- _Brief_
All of the data below must be reproduced word for word, but without its images.

START Data shown

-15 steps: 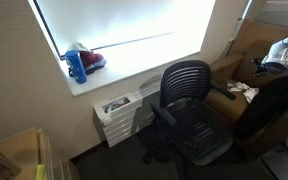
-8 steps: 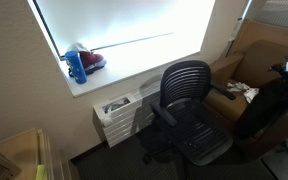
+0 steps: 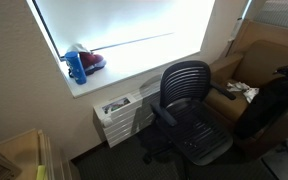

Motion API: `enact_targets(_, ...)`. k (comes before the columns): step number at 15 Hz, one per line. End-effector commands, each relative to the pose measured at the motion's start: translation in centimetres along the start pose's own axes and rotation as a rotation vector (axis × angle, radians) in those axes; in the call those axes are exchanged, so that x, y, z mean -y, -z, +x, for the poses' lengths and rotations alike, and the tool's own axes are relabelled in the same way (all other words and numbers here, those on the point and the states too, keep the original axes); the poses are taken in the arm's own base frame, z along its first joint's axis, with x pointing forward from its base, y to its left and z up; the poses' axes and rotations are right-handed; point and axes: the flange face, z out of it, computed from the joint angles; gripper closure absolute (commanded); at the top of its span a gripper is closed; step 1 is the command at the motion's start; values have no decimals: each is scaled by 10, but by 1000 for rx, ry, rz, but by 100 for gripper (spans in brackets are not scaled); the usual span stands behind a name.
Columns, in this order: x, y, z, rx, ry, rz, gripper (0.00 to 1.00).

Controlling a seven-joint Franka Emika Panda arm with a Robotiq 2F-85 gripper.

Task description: Pick the black garment on the chair, put it on the sofa then move the black chair

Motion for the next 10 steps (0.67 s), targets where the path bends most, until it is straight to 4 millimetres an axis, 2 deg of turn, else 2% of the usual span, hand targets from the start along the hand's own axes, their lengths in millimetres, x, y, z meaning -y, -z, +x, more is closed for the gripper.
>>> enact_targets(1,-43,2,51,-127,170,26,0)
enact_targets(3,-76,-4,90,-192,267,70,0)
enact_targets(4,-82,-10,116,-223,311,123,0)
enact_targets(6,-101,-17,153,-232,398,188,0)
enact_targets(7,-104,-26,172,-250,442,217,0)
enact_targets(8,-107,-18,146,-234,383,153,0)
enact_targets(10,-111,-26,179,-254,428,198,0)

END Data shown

- _Solution for this exercise_
-15 steps: 
-8 steps: 
+0 steps: 

Motion API: `enact_targets(_, ...)`. k (comes before the columns): step number at 15 Hz, one per line. End-effector commands, each relative to the pose measured at the motion's start: translation in centimetres along the start pose's own axes and rotation as a rotation vector (axis × angle, radians) in those axes; in the call those axes are exchanged, so that x, y, z mean -y, -z, +x, for the poses' lengths and rotations alike, and the tool's own axes are relabelled in the same way (all other words and numbers here, those on the point and the states too, keep the original axes); the poses are taken in the arm's own base frame, z along its first joint's axis, with x pointing forward from its base, y to its left and z up; the poses' axes and rotations are right-handed; point and axes: the flange face, z out of it, computed from the joint angles; gripper closure absolute (commanded); at the top of its span a gripper is closed; step 1 is the command at the motion's start; values have no decimals: each is scaled by 10, but by 1000 for rx, ry, rz, but by 100 for gripper (spans in brackets are not scaled); the usual span stands behind a name.
Columns, in this order: x, y, z, rx, ry, rz, gripper (0.00 to 1.00).

Controlling a seven-joint Franka Emika Panda arm with a Robotiq 2F-85 gripper.

Task description: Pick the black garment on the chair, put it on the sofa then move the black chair

Motion for the next 10 steps (0.67 s), targets where the path bends most, until it is straight to 4 millimetres an axis, 2 deg of turn, else 2% of the usual span, hand targets from the start along the hand's own axes, their lengths in millimetres, x, y, z meaning -y, -z, +x, more is closed for the gripper.
>>> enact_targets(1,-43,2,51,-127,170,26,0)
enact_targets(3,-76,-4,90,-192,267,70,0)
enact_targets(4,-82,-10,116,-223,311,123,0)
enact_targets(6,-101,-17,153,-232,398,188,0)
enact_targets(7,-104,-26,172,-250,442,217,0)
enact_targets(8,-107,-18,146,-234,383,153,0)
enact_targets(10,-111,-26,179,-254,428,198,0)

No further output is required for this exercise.